## Work required
The pictures stay out. Please retype every line below exactly.

## Supplied information
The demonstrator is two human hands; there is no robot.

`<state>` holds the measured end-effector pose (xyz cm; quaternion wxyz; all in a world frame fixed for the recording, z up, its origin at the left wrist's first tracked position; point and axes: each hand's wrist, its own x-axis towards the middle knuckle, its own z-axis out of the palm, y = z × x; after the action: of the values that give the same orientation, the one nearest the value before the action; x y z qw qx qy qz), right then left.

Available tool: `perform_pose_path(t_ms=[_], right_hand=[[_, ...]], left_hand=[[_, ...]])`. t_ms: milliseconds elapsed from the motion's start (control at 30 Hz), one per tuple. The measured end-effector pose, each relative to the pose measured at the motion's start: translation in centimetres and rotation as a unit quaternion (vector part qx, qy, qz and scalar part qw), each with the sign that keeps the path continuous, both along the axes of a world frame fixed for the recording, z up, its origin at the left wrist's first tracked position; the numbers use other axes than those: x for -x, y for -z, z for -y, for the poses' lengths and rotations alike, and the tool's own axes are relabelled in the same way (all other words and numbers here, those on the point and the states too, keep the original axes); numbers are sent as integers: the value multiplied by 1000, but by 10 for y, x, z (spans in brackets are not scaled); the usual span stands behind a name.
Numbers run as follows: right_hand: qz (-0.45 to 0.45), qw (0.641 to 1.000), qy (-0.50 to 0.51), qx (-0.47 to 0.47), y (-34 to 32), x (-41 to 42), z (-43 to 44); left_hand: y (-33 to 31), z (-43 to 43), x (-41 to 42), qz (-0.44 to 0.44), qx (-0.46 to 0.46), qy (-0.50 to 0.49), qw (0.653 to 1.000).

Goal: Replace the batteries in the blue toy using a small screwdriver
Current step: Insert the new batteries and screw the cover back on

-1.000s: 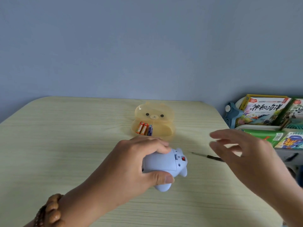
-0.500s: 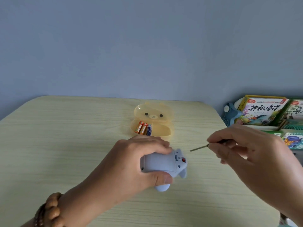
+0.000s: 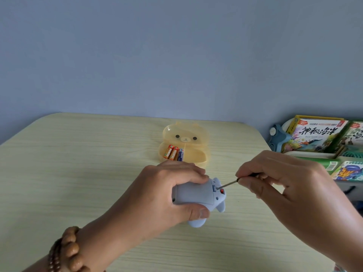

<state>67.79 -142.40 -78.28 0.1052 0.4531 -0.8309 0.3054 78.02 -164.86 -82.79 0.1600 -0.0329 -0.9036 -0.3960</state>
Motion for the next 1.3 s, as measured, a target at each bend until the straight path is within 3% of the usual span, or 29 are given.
perform_pose_path(t_ms=[233,467,633,900,1300], right_hand=[[-34,997,-11,-71,-12,0,11],[-34,972,11,-232,-36,1,37],[12,972,-41,-231,-40,8,37],[-69,963,-46,-256,-40,3,39],[-49,957,-74,-276,-34,3,32]], left_hand=[[3,0,0,-4,-7,-4,1000],[4,-1,2,-10,-8,-11,1000],[4,-2,3,-8,-7,-12,1000],[5,0,3,-10,2,-2,1000],[5,1,3,-8,-1,0,1000]])
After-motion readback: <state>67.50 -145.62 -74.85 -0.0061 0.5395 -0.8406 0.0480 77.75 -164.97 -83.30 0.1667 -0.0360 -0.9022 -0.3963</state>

## Response to this task
The demonstrator is two human hands; there is no robot.

`<state>` holds the measured end-effector pose (xyz cm; quaternion wxyz; all in a world frame fixed for the recording, z up, its origin at the left wrist's first tracked position; point and axes: each hand's wrist, its own x-axis towards the middle knuckle, its own z-axis out of the palm, y = z × x; after the action: of the values that give the same orientation, the one nearest the value before the action; x y z qw qx qy qz), right then left.

Available tool: `perform_pose_path(t_ms=[_], right_hand=[[_, ...]], left_hand=[[_, ...]])`. t_ms: milliseconds elapsed from the motion's start (control at 30 Hz), one per tuple. The measured end-effector pose, each relative to the pose measured at the motion's start: translation in centimetres and rotation as a unit quaternion (vector part qx, qy, qz and scalar part qw), each with the sign that keeps the path continuous, both along the axes of a world frame fixed for the recording, z up, its origin at the left wrist's first tracked position; the numbers use other axes than those: x for -x, y for -z, z for -y, for the poses' lengths and rotations alike, and the tool's own axes are relabelled in the same way (all other words and numbers here, those on the point and the states too, keep the original axes); numbers are sent as integers: the value multiplied by 1000, but by 10 for y, x, z (spans in brackets are not scaled); the usual span stands behind a name.
Numbers run as follows: right_hand: qz (-0.45 to 0.45), qw (0.641 to 1.000), qy (-0.50 to 0.51), qx (-0.47 to 0.47), y (-34 to 32), x (-41 to 42), z (-43 to 44); left_hand: y (-33 to 31), z (-43 to 43), x (-41 to 42), qz (-0.44 to 0.44), qx (-0.46 to 0.46), qy (-0.50 to 0.49), qw (0.653 to 1.000).

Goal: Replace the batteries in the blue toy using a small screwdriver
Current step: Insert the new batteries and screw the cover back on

-1.000s: 
-0.500s: 
+0.000s: 

<state>67.79 -142.40 -78.28 0.1052 0.4531 -0.8309 0.3054 78.02 -164.86 -82.79 0.1600 -0.0329 -0.9036 -0.3960</state>
Motion for the next 1.3 s, as measured, a target at each bend until the straight path is within 3% of the usual span, or 29 are given.
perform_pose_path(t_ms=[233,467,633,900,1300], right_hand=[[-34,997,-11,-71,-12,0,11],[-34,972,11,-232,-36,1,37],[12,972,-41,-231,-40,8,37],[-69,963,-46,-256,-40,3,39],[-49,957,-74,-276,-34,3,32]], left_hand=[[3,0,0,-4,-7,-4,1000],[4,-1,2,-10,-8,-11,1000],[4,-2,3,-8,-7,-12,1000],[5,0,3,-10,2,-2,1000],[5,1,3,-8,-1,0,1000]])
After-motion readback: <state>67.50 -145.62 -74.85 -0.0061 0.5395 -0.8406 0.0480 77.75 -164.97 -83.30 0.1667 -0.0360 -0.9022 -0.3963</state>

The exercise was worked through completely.